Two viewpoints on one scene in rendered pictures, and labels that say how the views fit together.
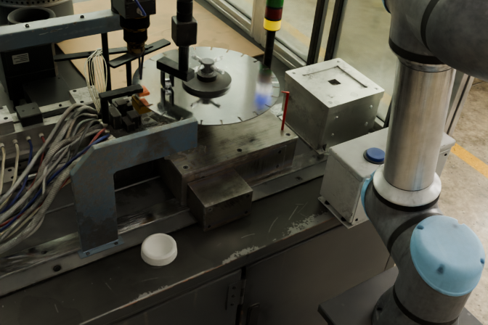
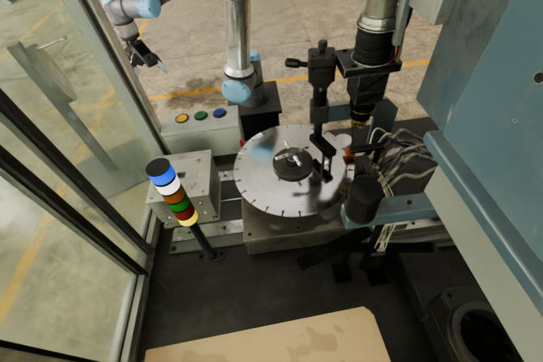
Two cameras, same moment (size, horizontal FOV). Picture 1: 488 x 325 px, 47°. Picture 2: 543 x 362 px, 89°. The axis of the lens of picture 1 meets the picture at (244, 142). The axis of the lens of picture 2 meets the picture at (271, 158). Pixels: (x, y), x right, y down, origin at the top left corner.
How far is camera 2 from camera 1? 1.55 m
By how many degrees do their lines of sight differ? 89
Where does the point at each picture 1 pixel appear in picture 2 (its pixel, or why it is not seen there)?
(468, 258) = not seen: hidden behind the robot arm
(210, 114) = (305, 132)
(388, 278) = (246, 112)
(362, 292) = (261, 110)
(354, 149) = (226, 119)
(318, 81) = (191, 178)
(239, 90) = (272, 150)
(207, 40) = not seen: outside the picture
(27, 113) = not seen: hidden behind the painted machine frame
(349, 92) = (181, 162)
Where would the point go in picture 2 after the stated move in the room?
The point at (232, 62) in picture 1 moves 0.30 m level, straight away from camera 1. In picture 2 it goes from (258, 183) to (187, 294)
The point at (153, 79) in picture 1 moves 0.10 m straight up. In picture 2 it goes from (334, 174) to (338, 148)

- - -

_The problem_
Copy every record exactly, but skip the pictures.

_Task output_
Two viewpoints on one scene in rendered pictures, and labels that say how the views fit together.
Two cameras, same moment (size, horizontal FOV). Picture 1: 488 x 325 px, 47°. Picture 2: 543 x 362 px, 89°. The axis of the lens of picture 1 meets the picture at (244, 142). The axis of the lens of picture 2 meets the picture at (271, 158). Pixels: (x, y), x right, y down, origin at the top left corner.
How far is camera 2 from camera 1? 1.55 m
By how many degrees do their lines of sight differ? 89
Where does the point at each picture 1 pixel appear in picture 2 (its pixel, or why it is not seen there)?
(468, 258) = not seen: hidden behind the robot arm
(210, 114) = (305, 132)
(388, 278) = (246, 112)
(362, 292) = (261, 110)
(354, 149) = (226, 119)
(318, 81) = (191, 178)
(239, 90) = (272, 150)
(207, 40) = not seen: outside the picture
(27, 113) = not seen: hidden behind the painted machine frame
(349, 92) = (181, 162)
Where would the point go in picture 2 after the stated move in the room?
The point at (232, 62) in picture 1 moves 0.30 m level, straight away from camera 1. In picture 2 it goes from (258, 183) to (187, 294)
The point at (153, 79) in picture 1 moves 0.10 m straight up. In picture 2 it goes from (334, 174) to (338, 148)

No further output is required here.